## Exercise goal:
A word-for-word retyping of the listing below is required, with the pictures dropped.
Data segment below:
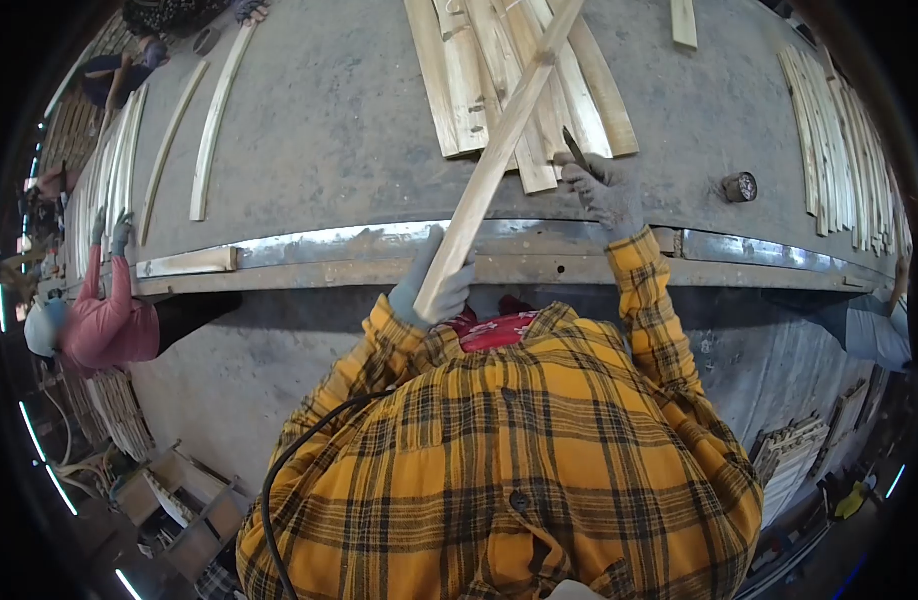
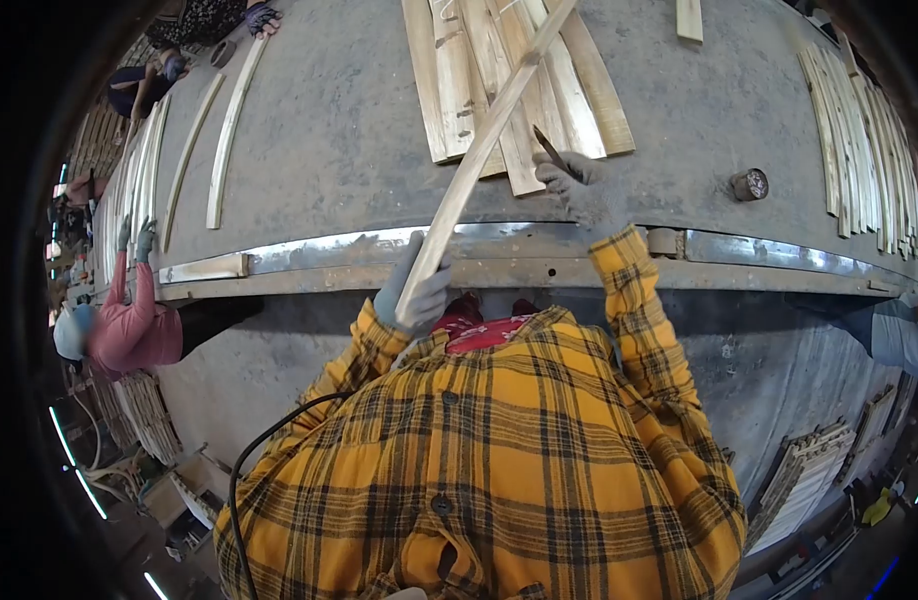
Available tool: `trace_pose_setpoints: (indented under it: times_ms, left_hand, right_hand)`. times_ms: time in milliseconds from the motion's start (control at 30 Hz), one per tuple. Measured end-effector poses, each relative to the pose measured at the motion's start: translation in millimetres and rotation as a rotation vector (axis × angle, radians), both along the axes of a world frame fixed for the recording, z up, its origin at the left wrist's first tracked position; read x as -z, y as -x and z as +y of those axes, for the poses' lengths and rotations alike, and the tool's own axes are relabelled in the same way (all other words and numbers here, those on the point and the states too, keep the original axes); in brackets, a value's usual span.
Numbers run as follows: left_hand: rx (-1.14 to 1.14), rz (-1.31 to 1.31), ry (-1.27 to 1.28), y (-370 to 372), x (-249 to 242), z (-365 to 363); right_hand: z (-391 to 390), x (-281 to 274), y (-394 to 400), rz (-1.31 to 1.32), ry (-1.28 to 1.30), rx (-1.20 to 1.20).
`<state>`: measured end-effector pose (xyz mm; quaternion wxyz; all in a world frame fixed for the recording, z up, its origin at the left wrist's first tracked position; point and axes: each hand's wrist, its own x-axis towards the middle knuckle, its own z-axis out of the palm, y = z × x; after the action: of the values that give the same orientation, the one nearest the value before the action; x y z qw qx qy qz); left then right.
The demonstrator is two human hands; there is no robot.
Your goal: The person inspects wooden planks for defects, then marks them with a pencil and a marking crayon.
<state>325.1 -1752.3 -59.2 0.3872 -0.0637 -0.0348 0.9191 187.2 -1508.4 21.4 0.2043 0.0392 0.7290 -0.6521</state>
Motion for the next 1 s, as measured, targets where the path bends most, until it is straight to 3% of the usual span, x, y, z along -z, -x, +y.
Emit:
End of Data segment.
## Reply to the exercise:
Available tool: `trace_pose_setpoints: (indented under it: times_ms, left_hand, right_hand)`. times_ms: time in milliseconds from the motion's start (control at 30 Hz), one per tuple. Measured end-effector poses, each relative to the pose measured at the motion's start: translation in millimetres and rotation as a rotation vector (axis × angle, radians), both along the axes of a world frame fixed for the recording, z up, its origin at the left wrist's first tracked position; read x as -z, y as -x and z as +y of those axes, for the poses' lengths and rotations alike, and the tool's own axes are relabelled in the same way (all other words and numbers here, those on the point and the states too, keep the original axes); in brackets, a value's usual span.
Numbers run as follows: left_hand: rx (-1.14 to 1.14), rz (-1.31 to 1.31), ry (-1.27 to 1.28), y (-370 to 372), x (-249 to 242), z (-365 to 363); right_hand: z (-391 to 390), x (-281 to 274), y (-394 to 400), rz (-1.31 to 1.32), ry (-1.28 to 1.30), rx (-1.20 to 1.20).
`<state>`: measured end-effector pose (xyz mm; quaternion wxyz; all in a world frame fixed for the recording, z up, its origin at the left wrist's first tracked position; point and axes: each hand's wrist, its own x-axis towards the middle knuckle, its own z-axis out of the palm, y = z × x; after the action: of the values that give the same orientation, the one nearest the value before the action; x y z qw qx qy qz); left then right.
The demonstrator is two human hands; there is no robot.
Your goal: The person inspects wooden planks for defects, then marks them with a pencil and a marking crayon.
<state>325.1 -1752.3 -59.2 0.3872 -0.0637 -0.0348 0.9191 187.2 -1508.4 21.4 0.2043 0.0392 0.7290 -0.6521</state>
Motion for the next 1 s, as measured, targets where the path bends most, until it is straight to 3% of the usual span, x, y, z along -z, -x, +y.
Emit:

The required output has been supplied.